Britain's financial services authority (FSA) is to step up its scrutiny of large private equity groups in an attempt to come to grips with the risks the industry's growth poses to the stability of the financial system.
The investigation, which started last month, is the latest effort to keep tabs on the ever-increasing amounts of money being raised for alternative investments, which have generally enjoyed a lower level of regulatory scrutiny.
Last week the FSA concluded a lengthy investigation of hedge funds by recommending that retail investors be given access to the fast-growing asset class.
John Tiner, chief executive, said that the FSA was planning to look at disclosure by private equity groups as well as their impact on the transparency of the financial markets.
However, he stressed that the regulator had "no preconceptions" about what it might find.
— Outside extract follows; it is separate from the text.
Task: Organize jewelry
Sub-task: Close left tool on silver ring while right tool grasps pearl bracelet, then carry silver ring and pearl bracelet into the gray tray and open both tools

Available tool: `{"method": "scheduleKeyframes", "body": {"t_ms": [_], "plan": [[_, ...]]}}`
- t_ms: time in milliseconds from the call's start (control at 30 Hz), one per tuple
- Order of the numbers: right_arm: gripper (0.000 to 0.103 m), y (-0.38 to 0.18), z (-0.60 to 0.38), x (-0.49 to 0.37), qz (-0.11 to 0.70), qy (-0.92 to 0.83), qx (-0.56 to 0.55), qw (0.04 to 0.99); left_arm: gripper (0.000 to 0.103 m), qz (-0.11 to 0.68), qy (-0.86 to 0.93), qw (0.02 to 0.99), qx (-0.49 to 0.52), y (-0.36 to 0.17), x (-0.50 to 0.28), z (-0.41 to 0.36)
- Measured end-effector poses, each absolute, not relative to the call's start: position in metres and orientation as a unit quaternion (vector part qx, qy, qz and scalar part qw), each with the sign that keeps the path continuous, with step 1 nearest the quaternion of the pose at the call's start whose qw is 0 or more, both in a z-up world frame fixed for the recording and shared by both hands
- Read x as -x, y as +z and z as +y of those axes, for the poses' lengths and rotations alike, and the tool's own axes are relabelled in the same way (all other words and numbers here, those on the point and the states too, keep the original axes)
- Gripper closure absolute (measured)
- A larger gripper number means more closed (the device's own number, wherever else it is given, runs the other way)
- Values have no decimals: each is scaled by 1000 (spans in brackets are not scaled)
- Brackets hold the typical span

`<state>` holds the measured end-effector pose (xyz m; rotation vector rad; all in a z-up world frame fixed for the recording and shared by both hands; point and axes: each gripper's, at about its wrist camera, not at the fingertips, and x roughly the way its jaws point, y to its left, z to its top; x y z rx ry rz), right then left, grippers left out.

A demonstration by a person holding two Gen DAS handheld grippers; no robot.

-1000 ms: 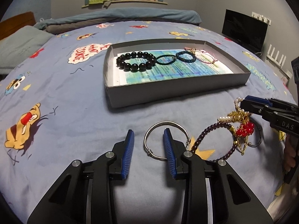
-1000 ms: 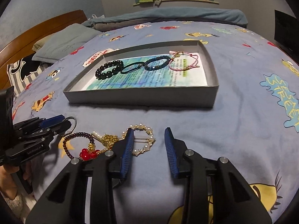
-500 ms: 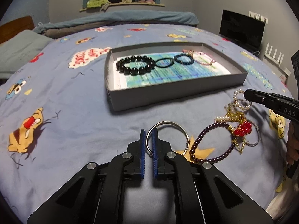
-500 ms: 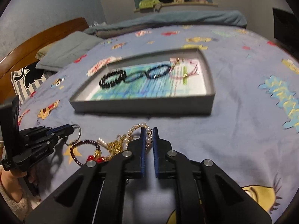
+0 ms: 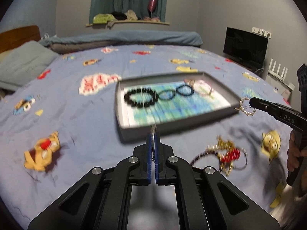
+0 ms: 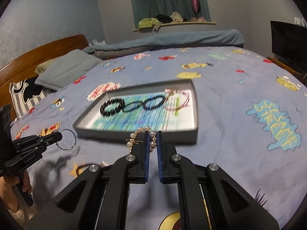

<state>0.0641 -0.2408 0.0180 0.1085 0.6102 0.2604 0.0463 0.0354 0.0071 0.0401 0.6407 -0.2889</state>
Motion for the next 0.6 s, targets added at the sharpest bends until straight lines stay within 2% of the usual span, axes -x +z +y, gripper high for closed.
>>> {"method": "scheduleKeyframes", "body": {"t_ms": [300,600], "plan": [[96,38,-239,-116,280,87,-50,955,100,286,-154,946,0,45,-93,22],[96,-2,-249,-153,332,79,-44,939,100,324,-181,928,14,9,-134,9]]}}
The FSA's interest stems from the growing amounts of money flowing into private equity funds. The private equity industry raised £9.7 billion (€14 billion) in 2004, according to internal FSA research, while the total amount raised on the London Stock Exchange that year was £16.1 billion.
"That tells us we ought to go and have a look," Mr Tiner said.
Private equity groups have been eager participants in the recent boom in mergers and acquisitions and are increasingly targeting public companies. In the past few weeks, private equity consortiums have made offers for ITV and HMV, the music retailer.
Yesterday a consortium led by Goldman Sachs, the investment bank, said it was considering a bid for Associated British Ports, the UK port operator.
The FSA's move is likely to be watched closely by other financial regulators which are also grappling with the growing power of private equity firms.